In the Matter of the Extradition of CARLOS ENRIQUE GARCIA (1), JESUS ZAMORA-SALAS (2)


The opinion of the court was delivered by: PAPAS

 In the proceeding before this court, the Republic of Mexico (hereafter Mexico), through the United States government, seeks the extradition of two United States citizens, Carlos Enrique Garcia, and Jesus Zamora-Salas, alleged to have committed crimes in Mexico. The court, for reasons explained below, grants the petition, finding the detainees extraditable.

 The interests of Mexico were represented by the United States through the United States Department of Justice, by United States Attorney Alan D. Bersin and Assistant United States Attorneys John P. Pierce and Alberto Arevalo. Carlos Enrique Garcia was represented by retained counsel Michael Littman. Jesus Zamora-Salas was represented by retained counsel David Cohen of Cohen, Hubacheck & Riggs.

 BACKGROUND

 The United States filed documents in support of the extradition requests at various times, the first of which was on September 23, 1993. *fn3" Between that date and the evidentiary hearings on the extradition requests, there were numerous other filings by the United States and by counsel for the detainees as well as several status hearings. Respondents made a substantial number of motions, *fn4" decisions on which were all, except for one, *fn5" deferred, by consent among the parties, until this order on the evidentiary hearings.

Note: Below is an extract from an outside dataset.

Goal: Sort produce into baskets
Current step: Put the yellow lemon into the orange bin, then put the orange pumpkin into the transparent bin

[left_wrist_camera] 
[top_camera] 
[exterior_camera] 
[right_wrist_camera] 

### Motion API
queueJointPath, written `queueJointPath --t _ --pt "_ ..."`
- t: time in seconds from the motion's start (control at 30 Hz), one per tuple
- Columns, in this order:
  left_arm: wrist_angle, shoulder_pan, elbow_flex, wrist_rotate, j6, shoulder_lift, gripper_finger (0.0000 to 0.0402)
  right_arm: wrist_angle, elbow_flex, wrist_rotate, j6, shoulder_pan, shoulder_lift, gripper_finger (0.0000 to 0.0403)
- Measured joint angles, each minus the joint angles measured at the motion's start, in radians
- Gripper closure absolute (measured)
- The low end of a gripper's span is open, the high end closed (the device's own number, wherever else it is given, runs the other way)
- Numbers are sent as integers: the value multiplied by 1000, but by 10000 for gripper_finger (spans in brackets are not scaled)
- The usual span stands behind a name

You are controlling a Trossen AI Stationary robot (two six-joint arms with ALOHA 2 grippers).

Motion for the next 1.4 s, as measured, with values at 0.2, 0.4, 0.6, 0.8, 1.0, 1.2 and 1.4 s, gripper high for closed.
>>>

 Most of the motions by respondents were evidentiary in nature. Each is addressed below in the discussion of the required proof.

 Respondents also requested delays of the start and conclusion of the evidentiary hearing dates in order to adequately investigate and present their responses to the petitions for extradition. As a result, the formal evidentiary hearings took place on April 5, 1994, April 6, 1994, April 28, 1994, May 9, 1994 and May 19, 1994. The hearings concluded with receipt of written final arguments of each party by the court on June 3, 1994.

 DISCUSSION

 Description of alleged offenses and involvement of respondents.

 The Republic of Mexico seeks to extradite respondents to answer to charges of homicide, attempted homicide, conspiracy, possession of firearms reserved for the military, storing of firearms reserved for the military, and, damage to the country's transportation and communication infrastructure (see Exhibit I). *fn6" Those offenses are alleged to be violations of Mexican laws, in particular, Article 83, Parts I, II and III, of the Federal Law on Firearms and Explosives; Articles 164 and 399 of the Federal penal Code; and, Article 533 of the Law on Highways, Waterways, Railroads and Other Transportation Infrastructure for the Federation of Mexico. *fn7" (Extradition I: 431-442.)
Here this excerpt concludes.